The good news is that I've finally got to actually doing the studying work, and its starting to sink in. My phenomenal genius brain is finally paying off. Apparently I was meant to learn Latin. I have high hopes.

But you may be wondering, dutiful reader (not so duitiful seeing as how I've updated this damn blog maybe 12 times in the last 4 months), what the hell my little title means.

Well, as some who've met me know, I tend to run my mouth faster than my brain sometimes, which leads to the inevitable appearence of the word "er" rather frequently in my vocabulary.

In Latin, "er" translates as "hedgehog".

You get a few seconds to laugh before I continue.
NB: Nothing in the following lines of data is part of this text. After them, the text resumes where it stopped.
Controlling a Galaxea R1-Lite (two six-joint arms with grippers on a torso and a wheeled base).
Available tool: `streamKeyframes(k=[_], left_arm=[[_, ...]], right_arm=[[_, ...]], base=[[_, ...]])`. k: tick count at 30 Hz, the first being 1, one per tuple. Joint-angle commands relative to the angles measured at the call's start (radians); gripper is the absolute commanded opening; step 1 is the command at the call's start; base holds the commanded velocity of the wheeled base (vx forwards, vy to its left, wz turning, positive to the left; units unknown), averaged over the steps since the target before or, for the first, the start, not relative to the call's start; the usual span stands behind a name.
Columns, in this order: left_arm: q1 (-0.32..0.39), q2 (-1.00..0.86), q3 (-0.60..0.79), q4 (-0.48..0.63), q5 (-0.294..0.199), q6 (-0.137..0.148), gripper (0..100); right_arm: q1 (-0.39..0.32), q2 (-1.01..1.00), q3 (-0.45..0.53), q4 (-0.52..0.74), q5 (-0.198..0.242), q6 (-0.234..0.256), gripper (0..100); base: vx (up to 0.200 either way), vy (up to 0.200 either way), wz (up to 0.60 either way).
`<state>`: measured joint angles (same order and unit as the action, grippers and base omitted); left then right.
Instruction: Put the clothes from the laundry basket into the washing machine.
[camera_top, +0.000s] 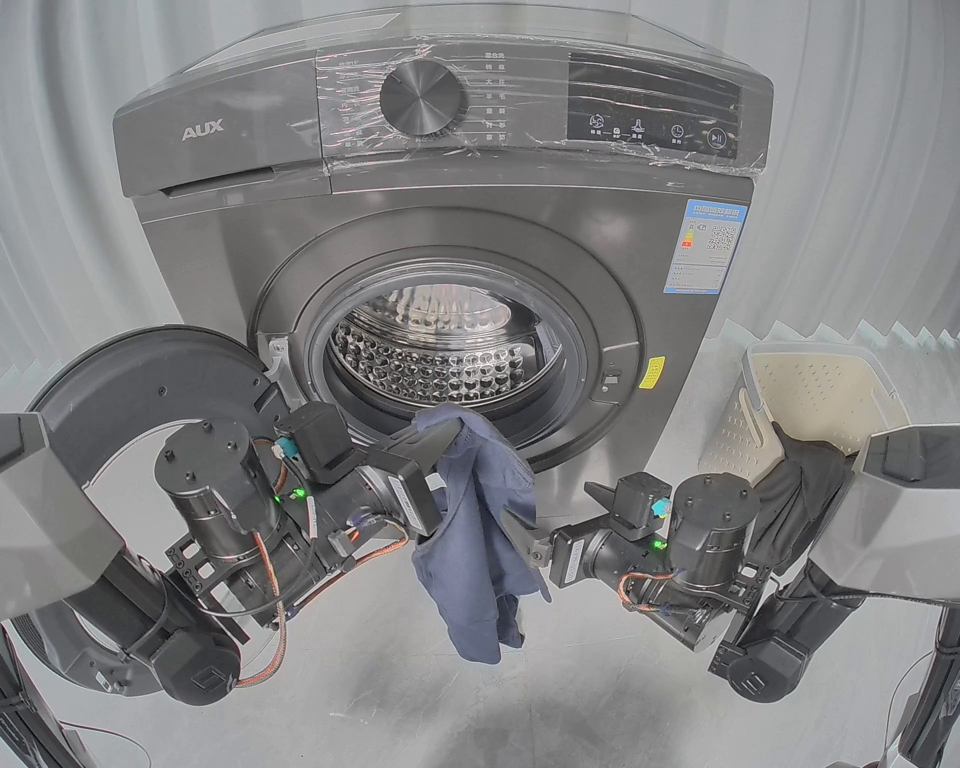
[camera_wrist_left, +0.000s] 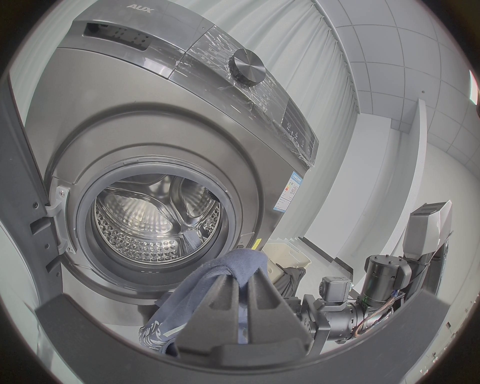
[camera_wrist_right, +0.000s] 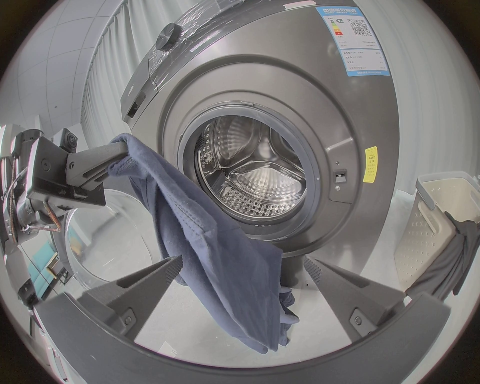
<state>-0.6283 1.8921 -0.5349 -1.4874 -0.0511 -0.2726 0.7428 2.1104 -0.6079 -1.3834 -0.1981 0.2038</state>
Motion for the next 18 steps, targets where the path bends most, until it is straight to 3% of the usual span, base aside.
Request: streamKeyframes(k=[1, 16, 17, 18], left_arm=[[-0.004, -0.004, 0.001, -0.001, 0.002, 0.0, 0], [-0.007, -0.004, 0.016, -0.011, -0.001, 0.001, 0], [-0.007, -0.004, 0.016, -0.011, -0.001, 0.001, 0], [-0.007, -0.004, 0.016, -0.011, -0.001, 0.001, 0]], right_arm=[[0.009, 0.022, -0.02, 0.0, 0.002, 0.0, 100], [0.0, 0.102, -0.141, -0.009, 0.0, 0.003, 100], [0.0, 0.102, -0.147, -0.017, 0.0, 0.003, 0], [0.0, 0.103, -0.148, -0.022, 0.0, 0.003, 0]], base=[[0.0, 0.0, 0.0], [0.0, 0.0, 0.0], [0.0, 0.0, 0.0], [0.0, 0.0, 0.0]])
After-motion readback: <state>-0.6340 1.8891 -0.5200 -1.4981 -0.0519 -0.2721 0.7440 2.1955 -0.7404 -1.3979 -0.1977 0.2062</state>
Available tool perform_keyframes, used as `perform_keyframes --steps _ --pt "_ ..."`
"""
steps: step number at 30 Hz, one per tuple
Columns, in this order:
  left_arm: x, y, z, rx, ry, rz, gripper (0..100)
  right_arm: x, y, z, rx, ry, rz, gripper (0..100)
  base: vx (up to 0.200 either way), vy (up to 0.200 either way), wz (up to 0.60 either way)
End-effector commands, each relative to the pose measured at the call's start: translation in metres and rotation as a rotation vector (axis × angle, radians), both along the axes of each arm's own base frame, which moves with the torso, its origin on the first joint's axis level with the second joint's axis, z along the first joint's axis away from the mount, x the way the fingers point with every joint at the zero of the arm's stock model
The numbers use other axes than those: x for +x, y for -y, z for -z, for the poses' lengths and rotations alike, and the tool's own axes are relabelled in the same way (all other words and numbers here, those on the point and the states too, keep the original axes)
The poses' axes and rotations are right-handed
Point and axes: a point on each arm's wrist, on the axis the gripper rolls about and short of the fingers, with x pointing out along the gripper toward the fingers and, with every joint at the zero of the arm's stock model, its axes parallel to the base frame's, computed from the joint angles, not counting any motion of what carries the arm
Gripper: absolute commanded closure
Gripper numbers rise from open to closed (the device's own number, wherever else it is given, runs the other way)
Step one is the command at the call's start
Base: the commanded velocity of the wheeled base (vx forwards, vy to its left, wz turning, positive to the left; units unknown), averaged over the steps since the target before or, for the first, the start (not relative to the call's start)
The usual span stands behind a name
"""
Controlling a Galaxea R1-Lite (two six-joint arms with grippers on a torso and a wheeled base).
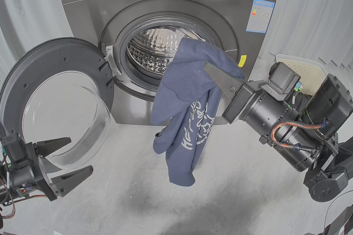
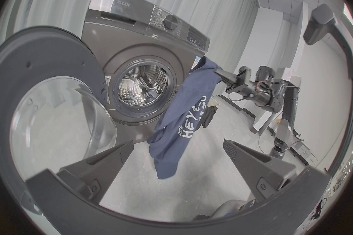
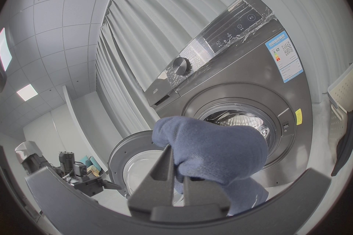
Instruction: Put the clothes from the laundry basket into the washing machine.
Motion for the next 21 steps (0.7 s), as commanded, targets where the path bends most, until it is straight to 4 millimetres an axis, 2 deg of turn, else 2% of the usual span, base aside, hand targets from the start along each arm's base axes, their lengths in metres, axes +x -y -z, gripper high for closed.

This led one scholar to determine that since the word was so short and common, it must mean that the Romans had a proliferation of hedgehogs (this is not born out by any literature I've read, including Cattulus and Ovid who would surely have mentioned hedgehogs SOMEWHERE), but it DOES paint an amusing picture of Rome as a very hedgehogy state. Remember the world of nothing but shrimp?

Think of how history would have been different if writers had bothered to mention their hedgehog problems. Did Spartacus' rebels get their weapons by flinging hedgehogs from catapults at the Roman legions? Was it the shrill cry of a stomped on hedgehog that led the conspirators to believe that Caesar wasn't dead they might as well stab him a few more times for good measure? Did, god help me, Nero think of all the cute little hedegehogs he must have been killing when he burnt down half the city?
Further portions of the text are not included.